Clean Orphaned Blob Records
Originally published on michaellwest.blogspot.com
Today we explore some of the challenges with ignoring maintenance of your Sitecore installation.
Recently I found over 60% of the Sitecore master and web databases were consumed by orphaned blob records. This behavior seems to occur when you detach data from an existing media item or delete the media item entirely. The Blobs table holds onto these orphaned records until a separate cleanup process runs. There have been a few articles on this before, so I’ll keep this focused on what I discovered along the way.
The part you care about
Database details before cleanup — we ran this against Sitecore XM 10.2 and 10.4:
- The MDF file was approaching 60GB with over 90% used space
- Total blob records in the table: 127,300
- Total unused blob records: 104,466
- 59,353 distinct BlobId values
Consult with Sitecore support before running any cleanup scripts against a production database.
Database details after cleanup:
- The MDF file now shows used space at 8% (4.7GB)
- Total blob records in the table: 22,867
Total run time: 7 hours, 2 minutes, 23 seconds
What we used
Full scripts are in this gist: gist.github.com/michaellwest/9a9a7b78ac4f1a3463fe3d59ad5455f2
CountBlobsTotal.sql — faster than SELECT COUNT(1) on a large table because it reads partition statistics instead of scanning rows:
/* Count all the rows in the Blobs table.
Considerably faster than SELECT COUNT(1) FROM [Blobs] */
SELECT
Total_Rows= SUM(st.row_count)
FROM
sys.dm_db_partition_stats st
WHERE
object_name(object_id) = 'Blobs' AND (index_id < 2)

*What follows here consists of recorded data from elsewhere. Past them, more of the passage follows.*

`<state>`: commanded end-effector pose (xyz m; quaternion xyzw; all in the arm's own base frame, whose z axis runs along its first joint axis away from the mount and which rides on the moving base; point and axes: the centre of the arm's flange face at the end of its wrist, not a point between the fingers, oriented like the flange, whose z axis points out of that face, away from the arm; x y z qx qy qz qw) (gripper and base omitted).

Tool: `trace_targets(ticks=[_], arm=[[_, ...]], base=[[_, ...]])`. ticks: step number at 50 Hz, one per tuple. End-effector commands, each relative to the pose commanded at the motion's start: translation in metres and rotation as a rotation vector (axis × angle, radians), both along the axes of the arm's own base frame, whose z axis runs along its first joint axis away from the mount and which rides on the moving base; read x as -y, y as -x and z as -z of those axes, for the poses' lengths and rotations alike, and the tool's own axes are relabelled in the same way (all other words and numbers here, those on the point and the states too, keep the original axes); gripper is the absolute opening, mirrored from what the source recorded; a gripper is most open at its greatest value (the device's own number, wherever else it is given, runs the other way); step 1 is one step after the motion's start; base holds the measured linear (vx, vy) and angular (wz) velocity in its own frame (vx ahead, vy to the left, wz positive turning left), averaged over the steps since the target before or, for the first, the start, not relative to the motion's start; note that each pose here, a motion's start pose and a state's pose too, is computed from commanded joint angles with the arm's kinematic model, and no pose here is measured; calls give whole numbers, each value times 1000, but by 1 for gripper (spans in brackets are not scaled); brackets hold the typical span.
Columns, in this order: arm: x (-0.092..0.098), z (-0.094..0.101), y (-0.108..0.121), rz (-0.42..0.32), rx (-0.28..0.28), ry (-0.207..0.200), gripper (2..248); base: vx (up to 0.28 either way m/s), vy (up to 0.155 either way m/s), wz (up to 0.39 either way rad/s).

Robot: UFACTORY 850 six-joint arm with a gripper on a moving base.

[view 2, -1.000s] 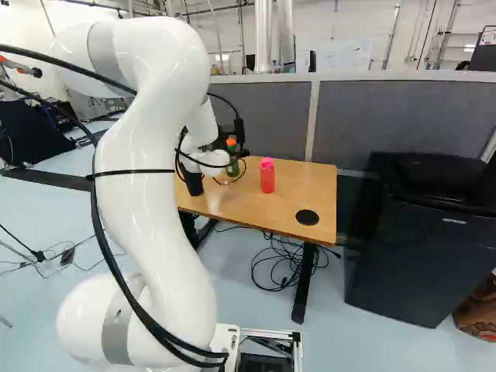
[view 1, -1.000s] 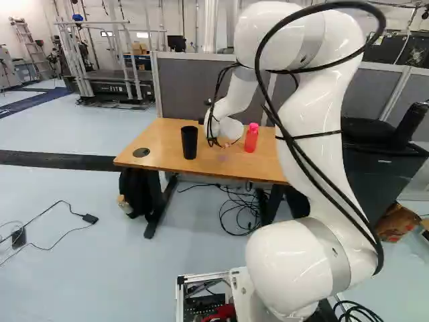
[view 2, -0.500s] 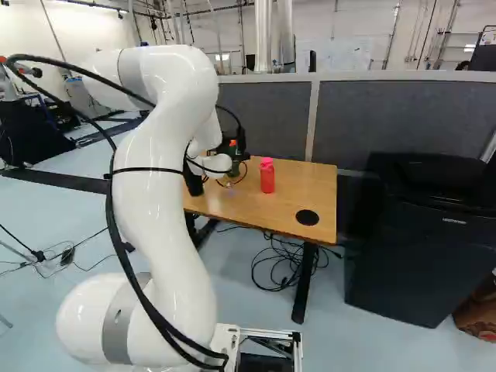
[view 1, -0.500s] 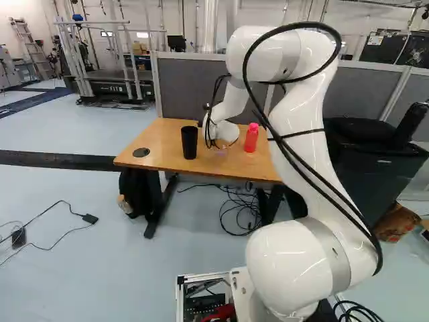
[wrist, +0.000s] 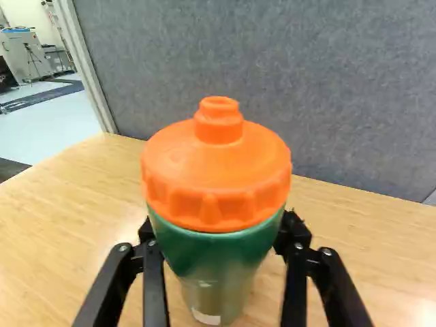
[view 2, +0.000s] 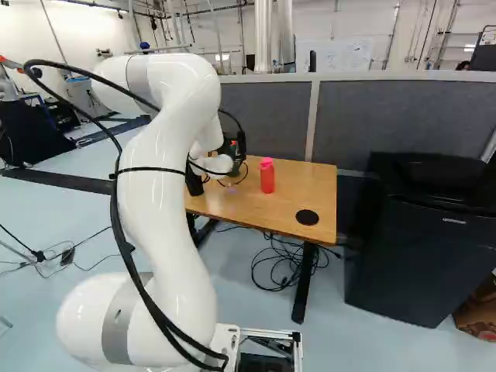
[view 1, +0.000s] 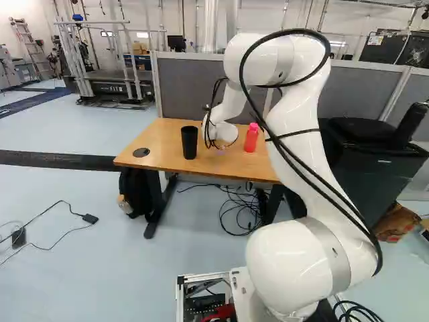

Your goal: Pick up the green bottle from the table

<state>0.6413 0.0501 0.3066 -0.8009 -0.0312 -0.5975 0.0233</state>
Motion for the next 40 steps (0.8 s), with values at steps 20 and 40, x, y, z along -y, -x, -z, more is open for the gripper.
trace_targets(ticks=[20, 40], arm=[[0, -11, 1, 0, 15, -1, 111], [1, -38, 23, -2, 32, -3, 111]], base=[[0, 0, 0], [0, 0, 0]])
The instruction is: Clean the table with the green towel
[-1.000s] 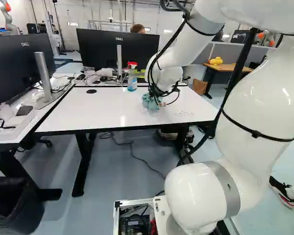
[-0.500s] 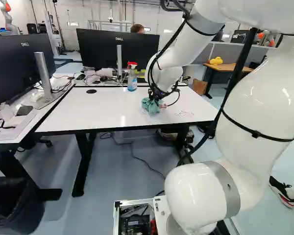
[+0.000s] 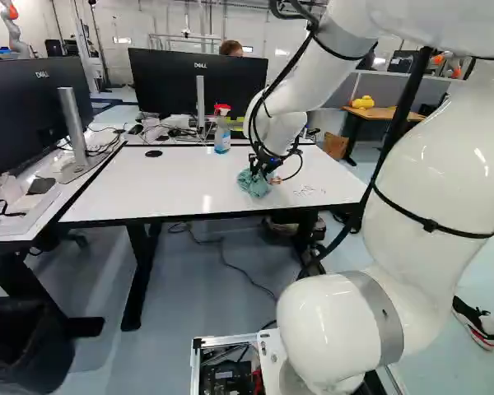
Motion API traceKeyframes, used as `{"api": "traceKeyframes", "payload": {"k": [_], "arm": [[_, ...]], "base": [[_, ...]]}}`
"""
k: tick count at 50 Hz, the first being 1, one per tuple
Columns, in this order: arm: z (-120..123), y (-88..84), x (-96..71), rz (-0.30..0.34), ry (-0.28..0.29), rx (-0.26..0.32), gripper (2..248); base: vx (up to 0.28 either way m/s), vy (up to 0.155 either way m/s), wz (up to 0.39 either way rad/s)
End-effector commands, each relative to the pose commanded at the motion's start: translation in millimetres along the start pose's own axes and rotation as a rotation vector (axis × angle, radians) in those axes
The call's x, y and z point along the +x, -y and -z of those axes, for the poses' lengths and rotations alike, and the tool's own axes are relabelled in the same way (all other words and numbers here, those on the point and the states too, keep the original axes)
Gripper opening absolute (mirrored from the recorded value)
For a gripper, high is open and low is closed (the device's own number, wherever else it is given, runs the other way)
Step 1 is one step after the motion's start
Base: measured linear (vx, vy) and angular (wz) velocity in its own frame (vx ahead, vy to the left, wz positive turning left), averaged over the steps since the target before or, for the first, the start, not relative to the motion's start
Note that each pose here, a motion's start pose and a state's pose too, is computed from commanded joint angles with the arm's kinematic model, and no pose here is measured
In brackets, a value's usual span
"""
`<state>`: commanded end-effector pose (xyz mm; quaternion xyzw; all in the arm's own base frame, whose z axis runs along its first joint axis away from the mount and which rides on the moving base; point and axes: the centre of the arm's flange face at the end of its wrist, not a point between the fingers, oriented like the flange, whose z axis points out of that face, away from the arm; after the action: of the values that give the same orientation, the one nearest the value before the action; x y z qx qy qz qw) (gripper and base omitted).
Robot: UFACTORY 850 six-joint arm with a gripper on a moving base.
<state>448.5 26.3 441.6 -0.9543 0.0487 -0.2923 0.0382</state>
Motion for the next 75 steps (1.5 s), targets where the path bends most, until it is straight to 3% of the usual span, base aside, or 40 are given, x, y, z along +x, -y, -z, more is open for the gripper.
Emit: {"api": "traceKeyframes", "payload": {"k": [35, 56, 75], "arm": [[0.9, 0.0, -12.4, 0.0, 0.139, 0.0, 42], [1.1, 0.0, -12.8, 0.0, 0.139, 0.0, 42], [16.7, -9.7, -35.8, -0.013, 0.139, -0.008, 42]], "base": [[0.0, 0.0, 0.0], [0.0, 0.0, 0.0], [0.0, 0.0, 0.0]]}}
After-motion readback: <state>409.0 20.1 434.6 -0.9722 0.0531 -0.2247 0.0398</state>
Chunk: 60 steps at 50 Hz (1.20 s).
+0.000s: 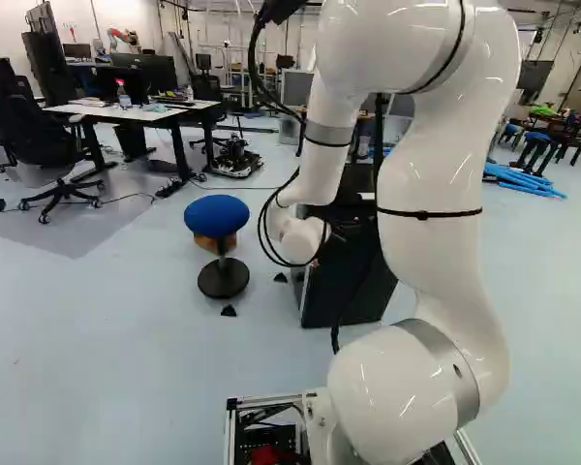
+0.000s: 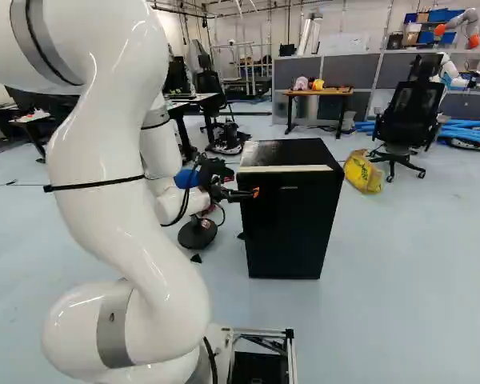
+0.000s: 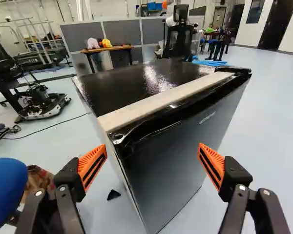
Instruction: Grab a drink from the fridge
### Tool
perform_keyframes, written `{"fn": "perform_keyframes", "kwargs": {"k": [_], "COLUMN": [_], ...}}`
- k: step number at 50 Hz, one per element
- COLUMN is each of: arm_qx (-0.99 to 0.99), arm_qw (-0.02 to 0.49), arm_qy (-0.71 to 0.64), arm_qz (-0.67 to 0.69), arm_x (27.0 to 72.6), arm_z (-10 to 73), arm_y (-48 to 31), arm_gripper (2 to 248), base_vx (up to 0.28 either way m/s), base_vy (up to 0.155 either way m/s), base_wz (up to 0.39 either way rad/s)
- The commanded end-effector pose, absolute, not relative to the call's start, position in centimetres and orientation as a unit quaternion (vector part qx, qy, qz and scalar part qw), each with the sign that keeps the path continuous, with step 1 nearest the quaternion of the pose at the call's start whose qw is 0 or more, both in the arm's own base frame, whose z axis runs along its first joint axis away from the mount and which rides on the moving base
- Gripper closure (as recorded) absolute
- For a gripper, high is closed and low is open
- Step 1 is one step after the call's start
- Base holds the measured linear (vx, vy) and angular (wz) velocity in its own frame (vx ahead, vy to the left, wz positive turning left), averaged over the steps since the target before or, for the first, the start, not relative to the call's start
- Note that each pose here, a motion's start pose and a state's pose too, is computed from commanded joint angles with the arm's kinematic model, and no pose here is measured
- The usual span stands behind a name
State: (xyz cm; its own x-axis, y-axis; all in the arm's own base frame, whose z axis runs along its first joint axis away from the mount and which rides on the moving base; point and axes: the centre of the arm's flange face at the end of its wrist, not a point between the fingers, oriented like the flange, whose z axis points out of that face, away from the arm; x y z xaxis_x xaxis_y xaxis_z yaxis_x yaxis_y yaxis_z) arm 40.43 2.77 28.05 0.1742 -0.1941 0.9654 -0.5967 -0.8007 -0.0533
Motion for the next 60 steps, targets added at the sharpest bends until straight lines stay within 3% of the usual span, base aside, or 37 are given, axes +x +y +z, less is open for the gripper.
{"fn": "perform_keyframes", "kwargs": {"k": [38, 60], "arm_qx": [0.714, 0.715], "arm_qw": [0.211, 0.205], "arm_qy": [-0.275, -0.271], "arm_qz": [0.608, 0.611], "arm_x": [40.9, 41.3], "arm_z": [27.2, 27.1], "arm_y": [3.4, 4.1], "arm_gripper": [3, 3], "base_vx": [0.0, 0.0], "base_vy": [0.0, 0.0], "base_wz": [0.0, 0.0]}}
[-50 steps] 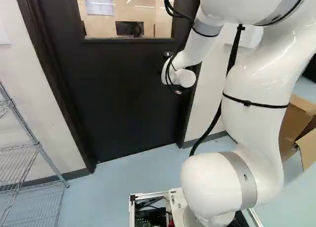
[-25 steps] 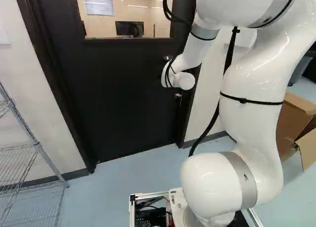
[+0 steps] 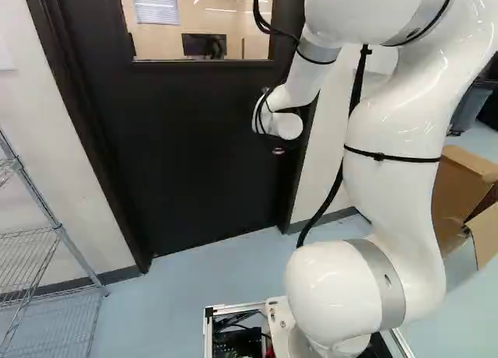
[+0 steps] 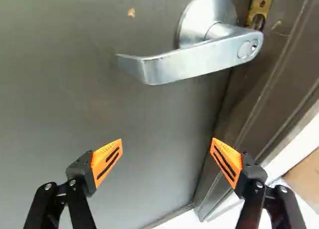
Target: Open the door and move inside
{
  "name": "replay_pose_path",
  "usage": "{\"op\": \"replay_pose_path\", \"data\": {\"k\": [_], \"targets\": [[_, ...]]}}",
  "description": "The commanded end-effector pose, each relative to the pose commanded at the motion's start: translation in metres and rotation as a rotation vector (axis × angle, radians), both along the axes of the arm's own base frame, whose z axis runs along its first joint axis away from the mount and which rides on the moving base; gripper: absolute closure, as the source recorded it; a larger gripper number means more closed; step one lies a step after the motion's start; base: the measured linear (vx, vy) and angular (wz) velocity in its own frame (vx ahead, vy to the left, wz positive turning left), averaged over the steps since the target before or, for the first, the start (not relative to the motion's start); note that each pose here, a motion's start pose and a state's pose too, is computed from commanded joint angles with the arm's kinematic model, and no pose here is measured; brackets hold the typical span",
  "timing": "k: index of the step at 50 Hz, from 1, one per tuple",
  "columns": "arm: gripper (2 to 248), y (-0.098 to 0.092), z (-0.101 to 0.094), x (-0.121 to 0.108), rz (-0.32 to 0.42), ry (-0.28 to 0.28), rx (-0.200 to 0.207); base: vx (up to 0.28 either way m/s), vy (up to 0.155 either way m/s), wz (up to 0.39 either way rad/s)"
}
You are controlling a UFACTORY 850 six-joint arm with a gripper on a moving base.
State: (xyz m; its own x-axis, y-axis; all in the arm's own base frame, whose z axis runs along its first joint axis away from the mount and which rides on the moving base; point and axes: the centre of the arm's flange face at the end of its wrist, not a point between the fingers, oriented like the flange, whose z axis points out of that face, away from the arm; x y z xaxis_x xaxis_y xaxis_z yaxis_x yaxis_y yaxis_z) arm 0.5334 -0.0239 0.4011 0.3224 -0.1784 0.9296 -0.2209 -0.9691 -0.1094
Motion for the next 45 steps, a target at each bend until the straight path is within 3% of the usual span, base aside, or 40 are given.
{"op": "replay_pose_path", "data": {"k": [16,45], "targets": [[3,0.003,-0.007,0.023,-0.094,0.027,0.076,0.0,0.0,0.0],[3,0.02,-0.014,0.079,-0.074,-0.001,0.086,0.0,0.0,0.0]]}}
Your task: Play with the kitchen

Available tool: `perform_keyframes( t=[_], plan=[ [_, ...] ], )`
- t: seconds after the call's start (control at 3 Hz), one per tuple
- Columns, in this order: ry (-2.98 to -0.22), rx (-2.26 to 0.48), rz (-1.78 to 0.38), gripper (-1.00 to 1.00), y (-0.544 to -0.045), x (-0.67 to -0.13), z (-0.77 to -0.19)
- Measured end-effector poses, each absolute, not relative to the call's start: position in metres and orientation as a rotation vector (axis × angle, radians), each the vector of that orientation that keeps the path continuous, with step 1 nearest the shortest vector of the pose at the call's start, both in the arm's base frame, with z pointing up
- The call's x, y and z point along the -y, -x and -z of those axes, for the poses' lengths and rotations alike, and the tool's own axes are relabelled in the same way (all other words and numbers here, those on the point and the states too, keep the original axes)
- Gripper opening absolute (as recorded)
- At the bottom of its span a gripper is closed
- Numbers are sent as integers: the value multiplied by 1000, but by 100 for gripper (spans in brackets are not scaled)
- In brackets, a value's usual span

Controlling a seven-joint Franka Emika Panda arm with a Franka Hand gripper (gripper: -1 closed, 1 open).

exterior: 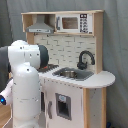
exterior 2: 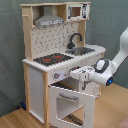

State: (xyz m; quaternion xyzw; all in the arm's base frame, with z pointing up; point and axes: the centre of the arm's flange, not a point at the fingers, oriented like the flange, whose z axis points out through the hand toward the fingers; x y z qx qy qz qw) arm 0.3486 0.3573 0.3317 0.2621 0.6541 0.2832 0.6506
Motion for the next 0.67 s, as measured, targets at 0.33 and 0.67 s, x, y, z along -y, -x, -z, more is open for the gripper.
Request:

CountUnusedBlobs.sql — identifies orphaned records by cross-referencing the Blobs table against every field table that can reference a blob. Checks both braced and unbraced GUID formats:
/* Returns the count of unused blobs both in total and a unique list. */
WITH [ExistingBlobs] ([BlobId]) AS (
SELECT [Blobs].[BlobId] FROM [Blobs]
JOIN [SharedFields] ON '{' + CONVERT(NVARCHAR(MAX), [Blobs].[BlobId]) + '}' = [SharedFields].[Value]
UNION
SELECT [Blobs].[BlobId] FROM [Blobs]
JOIN [SharedFields] ON CONVERT(NVARCHAR(MAX), [Blobs].[BlobId]) = [SharedFields].[Value]
UNION
SELECT [Blobs].[BlobId] FROM [Blobs]
JOIN [VersionedFields] ON '{' + CONVERT(NVARCHAR(MAX), [Blobs].[BlobId]) + '}' = [VersionedFields].[Value]
UNION
SELECT [Blobs].[BlobId] FROM [Blobs]
JOIN [VersionedFields] ON CONVERT(NVARCHAR(MAX), [Blobs].[BlobId]) = [VersionedFields].[Value]
UNION
SELECT [Blobs].[BlobId] FROM [Blobs]
JOIN [UnversionedFields] ON '{' + CONVERT(NVARCHAR(MAX), [Blobs].[BlobId]) + '}' = [UnversionedFields].[Value]
UNION
SELECT [Blobs].[BlobId] FROM [Blobs]
JOIN [UnversionedFields] ON CONVERT(NVARCHAR(MAX), [Blobs].[BlobId]) = [UnversionedFields].[Value]
UNION
SELECT [Blobs].[BlobId] FROM [Blobs]
JOIN [ArchivedFields] ON '{' + CONVERT(NVARCHAR(MAX), [Blobs].[BlobId]) + '}' = [ArchivedFields].[Value]
UNION
SELECT [Blobs].[BlobId] FROM [Blobs]
JOIN [ArchivedFields] ON CONVERT(NVARCHAR(MAX), [Blobs].[BlobId]) = [ArchivedFields].[Value]
)
SELECT
COUNT([Blobs].[BlobId]) AS [UnusedCount],
COUNT(DISTINCT [Blobs].[BlobId]) AS [UnusedDistinctCount]
FROM [Blobs]
LEFT JOIN [ExistingBlobs] ON [Blobs].[BlobId] = [ExistingBlobs].[BlobId]
WHERE [ExistingBlobs].[BlobId] IS NULL
CleanUnusedBlobs.sql — the actual deletion script. It uses the same CTE to identify orphans, loads them into a temp table, then deletes in batches of 1,000 with a loop cap of 10,000 iterations. Each batch is its own transaction. Full script in the gist above — review it before you run it.
Takeaway
If your Sitecore database is ballooning and you can’t explain why, check the Blobs table. The numbers might surprise you. Regular maintenance tasks like the Clean Up agent in the Control Panel exist for a reason — make sure they’re actually running on a schedule.